Além destes aspectos, observa-se que, desde o início do processo de licenciamento do Posto São Tomé, as condutas e os interesses conflitaram com o que se espera de quem ocupa a esfera pública. Observando que:
A — Parte do terreno, na prática, está situado em uma rua com poucos metros de largura, rua que foi qualificada pelos critérios dos “competentes técnicos” como avenida;
B — O frontispício da edificação foi projetado para a Avenida de Contorno, portanto, a análise e licenciamento do projeto deveria ser feita pelo DNIT;
C — O empreendimento impacta em curso d’água, portanto, o critério de análise e as medidas a serem tomadas deveriam ter sido ainda mais rigorosos;
D — Mesmo que negligenciadas todas as alternativas, a construção do Posto São Tomé avançou sobre a faixa de domínio do DNIT, o que retorna ao ponto inicial, ou seja, da competência técnica para emissão do Álvara.

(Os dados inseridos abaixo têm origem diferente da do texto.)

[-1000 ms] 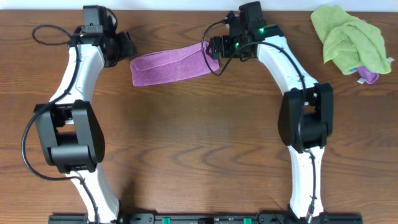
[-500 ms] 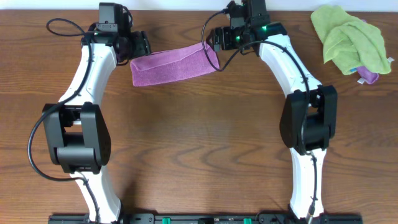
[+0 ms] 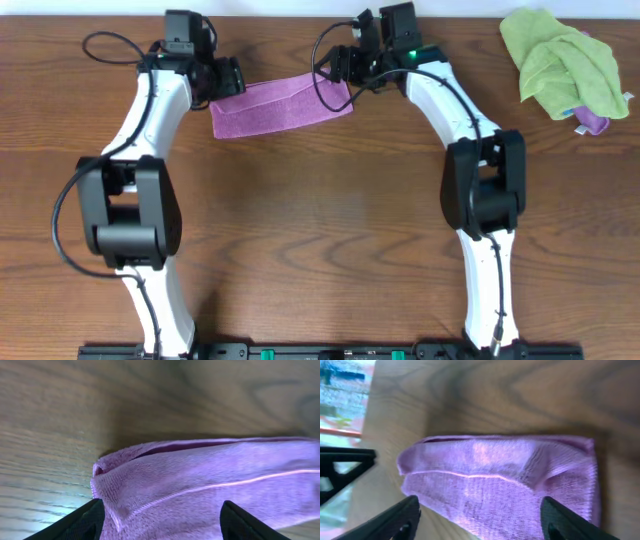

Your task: Fold the cloth

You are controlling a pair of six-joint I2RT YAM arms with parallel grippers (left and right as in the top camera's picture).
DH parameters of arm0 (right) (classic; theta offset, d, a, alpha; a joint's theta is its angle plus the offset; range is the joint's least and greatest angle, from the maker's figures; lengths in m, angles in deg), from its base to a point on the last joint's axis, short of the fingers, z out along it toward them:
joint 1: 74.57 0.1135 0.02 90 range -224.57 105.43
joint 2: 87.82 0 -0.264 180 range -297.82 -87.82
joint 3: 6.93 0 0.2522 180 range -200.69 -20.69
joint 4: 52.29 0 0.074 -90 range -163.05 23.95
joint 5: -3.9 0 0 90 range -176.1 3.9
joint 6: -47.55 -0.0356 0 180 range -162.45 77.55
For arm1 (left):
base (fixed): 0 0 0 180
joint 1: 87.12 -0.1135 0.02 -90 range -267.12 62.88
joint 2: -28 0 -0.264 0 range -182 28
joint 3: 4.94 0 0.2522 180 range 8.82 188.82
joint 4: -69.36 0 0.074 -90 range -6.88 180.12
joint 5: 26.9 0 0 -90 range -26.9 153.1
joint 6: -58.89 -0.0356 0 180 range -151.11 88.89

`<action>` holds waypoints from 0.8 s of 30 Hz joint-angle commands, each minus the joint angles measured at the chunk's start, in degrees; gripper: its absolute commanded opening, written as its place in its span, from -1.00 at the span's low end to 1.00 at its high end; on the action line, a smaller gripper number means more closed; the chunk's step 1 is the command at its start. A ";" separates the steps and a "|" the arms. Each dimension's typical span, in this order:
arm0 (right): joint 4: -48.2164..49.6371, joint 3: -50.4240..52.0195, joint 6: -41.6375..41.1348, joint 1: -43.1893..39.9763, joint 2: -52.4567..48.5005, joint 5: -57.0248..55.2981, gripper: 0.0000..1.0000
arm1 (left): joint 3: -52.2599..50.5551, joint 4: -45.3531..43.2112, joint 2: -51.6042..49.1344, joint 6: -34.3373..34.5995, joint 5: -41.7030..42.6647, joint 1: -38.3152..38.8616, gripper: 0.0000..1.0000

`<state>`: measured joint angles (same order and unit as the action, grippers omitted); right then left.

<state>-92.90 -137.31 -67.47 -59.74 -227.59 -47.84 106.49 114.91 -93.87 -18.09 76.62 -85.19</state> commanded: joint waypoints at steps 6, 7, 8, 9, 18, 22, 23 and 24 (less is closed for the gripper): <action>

Analisando o contexto, o que surpreende é o fato de, por ter contratado um servidor do município, lotado no departamento que analisa a autorização de construção, o rigor da Lei não fosse aplicado. É como se a intensão fosse justamente no sentido contrário e é neste ponto que surge outra parte da denúncia encaminhada pela fonte.
Novas denúncias
Segundo a fonte do JGB, alguns dos servidores que atuam na SEDUR são responsáveis por elaborar e aprovar projetos para entes privados, inclusive, projetos que violam o interesse da comunidade de Feira de Santana, em ter a legislação respeitada.
Outra denúncia da fonte diz respeito a mudança na Lei Municipal de n° 3.473/2014, Artigo 138, que versa sobre a autorização para a construção de postos. Segundo a fonte, ocorreu uso político do poder com a finalidade de flexibilizar a legislação de modo que novos postos fossem construídos em locais que antes não poderiam ser edificados.
A fonte diz que duas mudanças ocorreram na Lei:
1 — Redução do tamanho do imóvel de 750 metros quadrados, para 700 metros quadrados; e
2 — Redução da distância física de um posto de combustível para outro posto, de 400 metros, para 200 metros;
A fonte revela que essas medidas não foram tomadas com a finalidade de beneficiar a população ou consumidores dos produtos ofertados pelos postos de combustível, mas com o intuito de viabilizar projetos vinculados a questionáveis interesses econômicos e políticos.
A fonte está fornecendo novos dados, imagens e documentos sobre as irregularidades de pululam na SEDUR e no Departamento de Uso e Ocupação de Solo de Feira de Santana, no tocante ao licenciamento de postos de combustível.